#### Task details
Copy the data below exactly. Any pictures in it should be omitted.

#### Supplied information
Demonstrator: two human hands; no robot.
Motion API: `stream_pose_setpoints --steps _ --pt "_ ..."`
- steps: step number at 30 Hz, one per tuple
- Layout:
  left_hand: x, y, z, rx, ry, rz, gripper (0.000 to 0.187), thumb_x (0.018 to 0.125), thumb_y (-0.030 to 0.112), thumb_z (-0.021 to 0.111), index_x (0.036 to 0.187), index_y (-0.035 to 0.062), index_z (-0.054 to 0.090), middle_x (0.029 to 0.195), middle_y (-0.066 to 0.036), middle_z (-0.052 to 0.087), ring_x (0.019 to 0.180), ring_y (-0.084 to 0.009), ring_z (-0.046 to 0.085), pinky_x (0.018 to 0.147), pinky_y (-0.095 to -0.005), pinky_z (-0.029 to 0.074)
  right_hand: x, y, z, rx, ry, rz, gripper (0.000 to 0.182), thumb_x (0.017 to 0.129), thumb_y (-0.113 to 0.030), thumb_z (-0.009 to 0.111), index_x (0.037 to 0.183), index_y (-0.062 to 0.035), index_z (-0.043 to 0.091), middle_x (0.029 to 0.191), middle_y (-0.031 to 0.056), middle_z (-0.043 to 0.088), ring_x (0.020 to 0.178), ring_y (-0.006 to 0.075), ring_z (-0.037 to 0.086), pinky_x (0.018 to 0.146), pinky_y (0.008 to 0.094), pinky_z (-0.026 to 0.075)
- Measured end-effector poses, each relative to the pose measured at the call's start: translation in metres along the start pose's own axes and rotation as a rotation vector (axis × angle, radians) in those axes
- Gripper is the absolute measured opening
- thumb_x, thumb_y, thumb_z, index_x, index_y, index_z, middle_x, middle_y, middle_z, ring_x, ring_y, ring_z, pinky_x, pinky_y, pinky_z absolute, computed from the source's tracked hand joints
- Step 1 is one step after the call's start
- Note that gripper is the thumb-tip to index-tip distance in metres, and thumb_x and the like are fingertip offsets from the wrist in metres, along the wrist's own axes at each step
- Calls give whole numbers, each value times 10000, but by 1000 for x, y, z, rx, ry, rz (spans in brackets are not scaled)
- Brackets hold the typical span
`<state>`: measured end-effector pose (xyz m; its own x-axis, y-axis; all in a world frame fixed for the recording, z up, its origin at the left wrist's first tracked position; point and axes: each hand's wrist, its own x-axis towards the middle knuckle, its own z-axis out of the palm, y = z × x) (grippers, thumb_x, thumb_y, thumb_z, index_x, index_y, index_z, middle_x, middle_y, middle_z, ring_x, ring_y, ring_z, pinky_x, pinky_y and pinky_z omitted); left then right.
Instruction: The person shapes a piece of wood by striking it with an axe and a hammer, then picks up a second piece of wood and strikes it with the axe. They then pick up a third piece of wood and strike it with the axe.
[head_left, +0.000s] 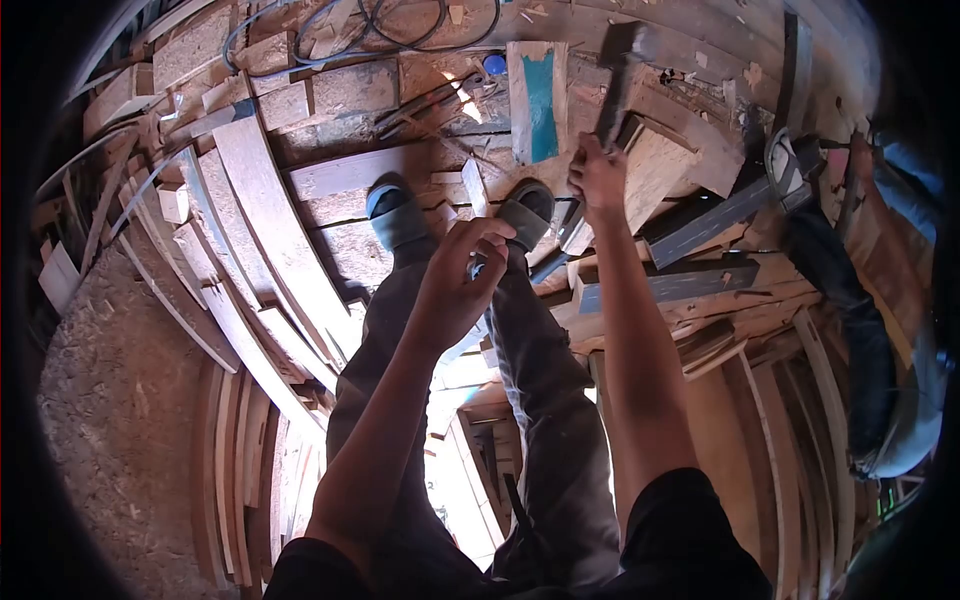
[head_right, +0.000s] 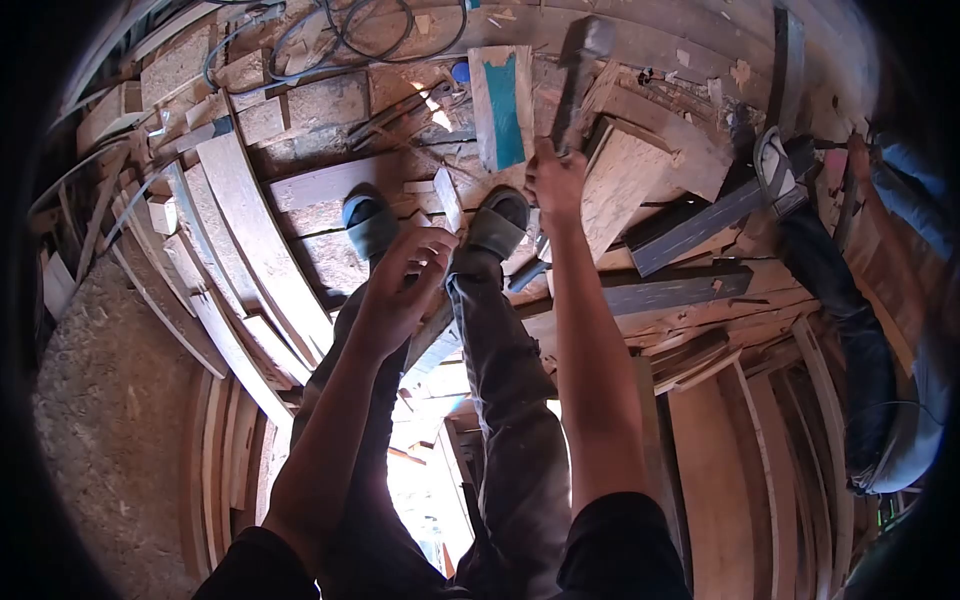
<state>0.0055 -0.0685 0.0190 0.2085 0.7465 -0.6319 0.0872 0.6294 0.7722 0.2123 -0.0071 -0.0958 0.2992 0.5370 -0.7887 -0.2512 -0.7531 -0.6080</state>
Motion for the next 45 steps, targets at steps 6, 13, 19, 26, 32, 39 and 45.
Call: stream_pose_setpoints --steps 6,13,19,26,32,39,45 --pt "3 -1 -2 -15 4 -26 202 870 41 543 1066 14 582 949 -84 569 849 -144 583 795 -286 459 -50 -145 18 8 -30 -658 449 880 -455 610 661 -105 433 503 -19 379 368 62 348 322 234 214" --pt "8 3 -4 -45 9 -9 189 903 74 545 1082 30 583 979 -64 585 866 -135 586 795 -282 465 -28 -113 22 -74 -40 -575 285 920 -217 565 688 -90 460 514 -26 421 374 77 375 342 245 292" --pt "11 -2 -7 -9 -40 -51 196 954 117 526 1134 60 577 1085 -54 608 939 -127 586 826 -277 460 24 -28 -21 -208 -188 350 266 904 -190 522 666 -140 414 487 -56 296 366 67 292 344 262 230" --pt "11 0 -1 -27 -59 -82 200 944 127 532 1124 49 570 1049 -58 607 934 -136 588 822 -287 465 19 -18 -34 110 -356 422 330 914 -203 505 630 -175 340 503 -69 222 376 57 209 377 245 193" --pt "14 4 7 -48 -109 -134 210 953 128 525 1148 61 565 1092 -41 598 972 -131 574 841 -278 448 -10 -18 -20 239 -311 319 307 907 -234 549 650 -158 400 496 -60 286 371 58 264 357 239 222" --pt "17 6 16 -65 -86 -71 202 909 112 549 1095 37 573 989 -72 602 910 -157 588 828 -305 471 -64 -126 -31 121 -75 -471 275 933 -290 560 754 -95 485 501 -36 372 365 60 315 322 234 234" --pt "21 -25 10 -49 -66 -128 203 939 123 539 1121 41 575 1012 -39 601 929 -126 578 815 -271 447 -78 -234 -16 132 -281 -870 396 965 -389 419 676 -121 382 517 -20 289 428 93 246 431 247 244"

#### Exercise response
Demonstrator: two human hands; no robot.
Motion API: `stream_pose_setpoints --steps _ --pt "_ ..."`
- steps: step number at 30 Hz, one per tuple
- Layout:
  left_hand: x, y, z, rx, ry, rz, gripper (0.000 to 0.187), thumb_x (0.018 to 0.125), thumb_y (-0.030 to 0.112), thumb_z (-0.021 to 0.111), index_x (0.036 to 0.187), index_y (-0.035 to 0.062), index_z (-0.054 to 0.090), middle_x (0.029 to 0.195), middle_y (-0.066 to 0.036), middle_z (-0.052 to 0.087), ring_x (0.019 to 0.180), ring_y (-0.084 to 0.009), ring_z (-0.046 to 0.085), pinky_x (0.018 to 0.147), pinky_y (-0.095 to -0.005), pinky_z (-0.029 to 0.074)
  right_hand: x, y, z, rx, ry, rz, gripper (0.000 to 0.182), thumb_x (0.017 to 0.129), thumb_y (-0.113 to 0.030), thumb_z (-0.009 to 0.111), index_x (0.037 to 0.183), index_y (-0.062 to 0.035), index_z (-0.043 to 0.091), middle_x (0.029 to 0.191), middle_y (-0.031 to 0.056), middle_z (-0.043 to 0.088), ring_x (0.020 to 0.178), ring_y (-0.006 to 0.075), ring_z (-0.037 to 0.086), pinky_x (0.018 to 0.146), pinky_y (0.008 to 0.094), pinky_z (-0.026 to 0.075)
- Measured end-effector poses, each relative to the pose measured at the call's start: translation in metres along the start pose's own axes and rotation as a rotation vector (axis × angle, radians) in those axes
- Gripper is the absolute measured opening
- thumb_x, thumb_y, thumb_z, index_x, index_y, index_z, middle_x, middle_y, middle_z, ring_x, ring_y, ring_z, pinky_x, pinky_y, pinky_z absolute, computed from the source's tracked hand joints
- Step 1 is one step after the call's start
- Note that gripper is the thumb-tip to index-tip distance in metres, and thumb_x and the like are fingertip offsets from the wrist in metres, along the wrist's own axes at each step
- Calls give whole numbers, each value times 10000, but by 1000 for x, y, z, rx, ry, rz (spans in brackets are not scaled)
- Brackets hold the typical span
`<state>`: measured end-effector pose (xyz m; its own x-axis, y-axis; all in a world frame fixed for the recording, z up, its origin at the left wrist's first tracked position; point and axes: each hand's wrist, its own x-axis towards the middle knuckle, its own z-axis out of the palm, y = z × x) (grippers, thumb_x, thumb_y, thumb_z, index_x, index_y, index_z, middle_x, middle_y, middle_z, ring_x, ring_y, ring_z, pinky_x, pinky_y and pinky_z omitted); left then right.
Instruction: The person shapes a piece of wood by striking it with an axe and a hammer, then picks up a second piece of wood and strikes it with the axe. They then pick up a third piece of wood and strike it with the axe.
[head_left, +0.000s] 
[head_right, +0.000s] 
<state>0.0055 -0.0685 0.0190 0.2085 0.7465 -0.6319 0.0872 0.6294 0.7722 0.2123 -0.0071 -0.0958 0.2992 0.5370 -0.7887 -0.2512 -0.7531 -0.6080</state>
Motion for the next 45 steps, targets at steps 6, 13, 19, 26, 32, 39 and 45.
Call: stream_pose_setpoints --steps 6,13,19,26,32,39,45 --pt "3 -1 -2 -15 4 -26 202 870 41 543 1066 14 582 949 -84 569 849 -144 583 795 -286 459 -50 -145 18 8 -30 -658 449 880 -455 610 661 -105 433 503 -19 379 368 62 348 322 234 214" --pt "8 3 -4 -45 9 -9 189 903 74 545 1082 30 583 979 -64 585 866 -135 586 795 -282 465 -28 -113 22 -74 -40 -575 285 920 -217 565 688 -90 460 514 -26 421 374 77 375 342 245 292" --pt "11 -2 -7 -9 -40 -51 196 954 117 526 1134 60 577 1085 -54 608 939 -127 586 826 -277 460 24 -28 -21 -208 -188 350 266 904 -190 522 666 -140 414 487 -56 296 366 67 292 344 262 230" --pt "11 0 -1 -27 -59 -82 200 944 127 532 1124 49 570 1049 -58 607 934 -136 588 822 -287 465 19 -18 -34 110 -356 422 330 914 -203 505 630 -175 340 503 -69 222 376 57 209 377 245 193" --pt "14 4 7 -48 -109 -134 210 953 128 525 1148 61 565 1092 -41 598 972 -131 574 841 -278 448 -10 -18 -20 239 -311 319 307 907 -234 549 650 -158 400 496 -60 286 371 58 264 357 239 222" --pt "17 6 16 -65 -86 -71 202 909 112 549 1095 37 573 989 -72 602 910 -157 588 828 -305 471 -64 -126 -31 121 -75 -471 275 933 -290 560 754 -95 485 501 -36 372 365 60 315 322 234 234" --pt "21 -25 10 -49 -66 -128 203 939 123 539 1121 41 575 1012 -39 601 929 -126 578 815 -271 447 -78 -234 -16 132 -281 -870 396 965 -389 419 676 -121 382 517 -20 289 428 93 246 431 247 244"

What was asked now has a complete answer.